We learned that Romney had investments in off-shore tax havens like the Cayman Islands, along with a Swiss bank account. Why would a man who says he believes in America need a Swiss bank account? How many millions did he stash there before closing it down two years ago? What were the tax implications? While educators, nurses, correction officers and home care workers paid taxes on every dime they earned, was Romney hiding money in tax havens to shelter his income from taxes? These are serious questions that require honest answers. Only his tax returns can provide them.

His tax rate averaging 14 percent is lower than the rate paid by the average American, thanks to tax laws that are written to help the wealthy while socking it to the middle class. Romney doesn’t want to fix those laws, in fact he wants even more tax breaks for the wealthy, and he doesn’t mind if those tax cuts rip open a bigger deficit. All he cares about is making sure that the folks at the top of the pyramid aren’t required to pay their fair share.

And what about Romney’s IRA? Like all Americans, Romney’s contributions to his IRA were limited by law. In the 15 years he worked at Bain, he was able to contribute $2,000 a year into the IRA and up to $30,000 per year in a different kind of plan that the company may have used.

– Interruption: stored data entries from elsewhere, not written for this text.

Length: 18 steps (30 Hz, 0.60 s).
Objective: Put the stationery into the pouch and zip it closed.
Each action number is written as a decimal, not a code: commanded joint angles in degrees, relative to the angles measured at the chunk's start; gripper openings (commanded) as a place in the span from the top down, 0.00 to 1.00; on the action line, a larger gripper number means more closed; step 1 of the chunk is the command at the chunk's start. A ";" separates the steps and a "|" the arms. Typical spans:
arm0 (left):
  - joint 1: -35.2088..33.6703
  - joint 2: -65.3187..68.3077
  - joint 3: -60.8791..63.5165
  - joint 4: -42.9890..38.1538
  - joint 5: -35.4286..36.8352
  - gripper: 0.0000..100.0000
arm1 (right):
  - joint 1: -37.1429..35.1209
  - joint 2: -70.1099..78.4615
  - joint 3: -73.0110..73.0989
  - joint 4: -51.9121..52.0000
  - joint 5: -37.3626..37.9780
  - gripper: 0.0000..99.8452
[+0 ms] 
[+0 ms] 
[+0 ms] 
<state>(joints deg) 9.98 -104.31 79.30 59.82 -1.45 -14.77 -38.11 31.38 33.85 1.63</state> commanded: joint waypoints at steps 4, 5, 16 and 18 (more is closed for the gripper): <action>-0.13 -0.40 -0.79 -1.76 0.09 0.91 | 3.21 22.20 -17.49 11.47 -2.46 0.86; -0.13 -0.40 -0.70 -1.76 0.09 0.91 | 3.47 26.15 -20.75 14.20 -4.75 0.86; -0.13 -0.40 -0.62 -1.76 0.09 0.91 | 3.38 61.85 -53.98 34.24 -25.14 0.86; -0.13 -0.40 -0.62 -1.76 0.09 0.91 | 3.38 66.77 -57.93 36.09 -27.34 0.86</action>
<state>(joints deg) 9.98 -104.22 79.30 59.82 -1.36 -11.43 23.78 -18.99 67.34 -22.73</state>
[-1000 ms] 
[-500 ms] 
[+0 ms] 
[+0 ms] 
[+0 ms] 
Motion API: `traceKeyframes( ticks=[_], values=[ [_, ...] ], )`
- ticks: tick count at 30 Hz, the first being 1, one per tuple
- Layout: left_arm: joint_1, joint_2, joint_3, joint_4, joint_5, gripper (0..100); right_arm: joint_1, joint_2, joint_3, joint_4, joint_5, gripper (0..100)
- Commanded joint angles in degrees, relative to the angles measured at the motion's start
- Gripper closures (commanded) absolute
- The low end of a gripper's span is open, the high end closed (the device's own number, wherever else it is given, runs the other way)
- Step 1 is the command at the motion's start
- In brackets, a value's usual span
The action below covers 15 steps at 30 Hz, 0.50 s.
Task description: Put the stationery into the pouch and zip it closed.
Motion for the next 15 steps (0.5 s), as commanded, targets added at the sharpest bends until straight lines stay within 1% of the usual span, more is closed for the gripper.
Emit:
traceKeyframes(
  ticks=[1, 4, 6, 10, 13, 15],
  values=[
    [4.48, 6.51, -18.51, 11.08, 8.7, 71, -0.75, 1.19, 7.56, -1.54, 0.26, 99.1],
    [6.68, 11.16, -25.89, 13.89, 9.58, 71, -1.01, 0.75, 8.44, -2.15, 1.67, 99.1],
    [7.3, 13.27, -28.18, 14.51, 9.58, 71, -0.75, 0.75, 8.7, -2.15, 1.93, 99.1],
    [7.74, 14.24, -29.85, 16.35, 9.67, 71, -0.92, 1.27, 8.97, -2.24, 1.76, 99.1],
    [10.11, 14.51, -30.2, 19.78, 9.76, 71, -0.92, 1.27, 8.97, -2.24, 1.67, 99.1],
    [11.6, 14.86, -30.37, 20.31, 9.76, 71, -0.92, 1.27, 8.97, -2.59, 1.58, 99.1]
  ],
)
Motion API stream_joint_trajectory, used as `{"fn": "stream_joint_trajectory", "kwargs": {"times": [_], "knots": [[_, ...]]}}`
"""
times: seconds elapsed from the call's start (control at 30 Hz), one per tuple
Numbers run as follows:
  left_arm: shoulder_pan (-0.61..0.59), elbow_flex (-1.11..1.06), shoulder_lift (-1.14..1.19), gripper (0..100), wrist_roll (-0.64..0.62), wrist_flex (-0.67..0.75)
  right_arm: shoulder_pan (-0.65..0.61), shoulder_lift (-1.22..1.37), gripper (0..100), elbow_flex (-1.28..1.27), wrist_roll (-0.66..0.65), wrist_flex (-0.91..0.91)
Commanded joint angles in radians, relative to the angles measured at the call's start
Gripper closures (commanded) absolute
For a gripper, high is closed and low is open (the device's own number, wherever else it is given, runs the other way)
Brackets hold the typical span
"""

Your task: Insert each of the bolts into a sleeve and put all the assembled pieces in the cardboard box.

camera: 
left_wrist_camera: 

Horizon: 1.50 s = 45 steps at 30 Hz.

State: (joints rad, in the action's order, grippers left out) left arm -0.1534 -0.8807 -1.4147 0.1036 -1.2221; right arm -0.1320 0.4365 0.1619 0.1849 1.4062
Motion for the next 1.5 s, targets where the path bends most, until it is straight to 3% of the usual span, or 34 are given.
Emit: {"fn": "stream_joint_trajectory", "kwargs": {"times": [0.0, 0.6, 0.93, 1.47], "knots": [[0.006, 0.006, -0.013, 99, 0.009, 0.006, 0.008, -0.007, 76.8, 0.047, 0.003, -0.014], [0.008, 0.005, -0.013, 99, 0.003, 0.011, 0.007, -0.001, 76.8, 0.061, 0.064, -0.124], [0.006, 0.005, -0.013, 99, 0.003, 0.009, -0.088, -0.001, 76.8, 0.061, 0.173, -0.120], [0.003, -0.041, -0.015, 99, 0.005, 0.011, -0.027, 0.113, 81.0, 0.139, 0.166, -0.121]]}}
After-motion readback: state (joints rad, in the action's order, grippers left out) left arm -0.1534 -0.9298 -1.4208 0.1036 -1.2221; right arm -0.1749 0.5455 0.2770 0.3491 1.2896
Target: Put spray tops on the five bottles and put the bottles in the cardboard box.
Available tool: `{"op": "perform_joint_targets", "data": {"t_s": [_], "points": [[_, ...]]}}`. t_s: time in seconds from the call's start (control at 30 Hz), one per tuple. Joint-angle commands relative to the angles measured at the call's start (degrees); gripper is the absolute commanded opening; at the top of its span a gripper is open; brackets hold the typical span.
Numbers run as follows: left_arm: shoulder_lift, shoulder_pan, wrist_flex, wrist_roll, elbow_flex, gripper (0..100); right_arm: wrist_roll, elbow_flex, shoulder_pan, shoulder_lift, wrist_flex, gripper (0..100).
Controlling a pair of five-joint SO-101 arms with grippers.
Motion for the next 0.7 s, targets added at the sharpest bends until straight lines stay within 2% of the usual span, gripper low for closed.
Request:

How then did the value of his IRA grow to $102 million? That’s right, he has an IRA valued at $102 million. Something more than compound interest must be at work here, because it is difficult to see how the account could have grown to $1 million, yet alone $102 million. How it grew to such a size is a Romney secret. He’s not saying. I think we all deserve an answer. We need to see his tax returns.

When you open to the first page of Mario Puzo’s novel “The Godfather,” the first words you read are by the French writer Balzac: “Behind every great fortune there is a crime.” Maybe Mitt Romney really does have a reason to keep his tax returns secret. We’ll never know until we see them.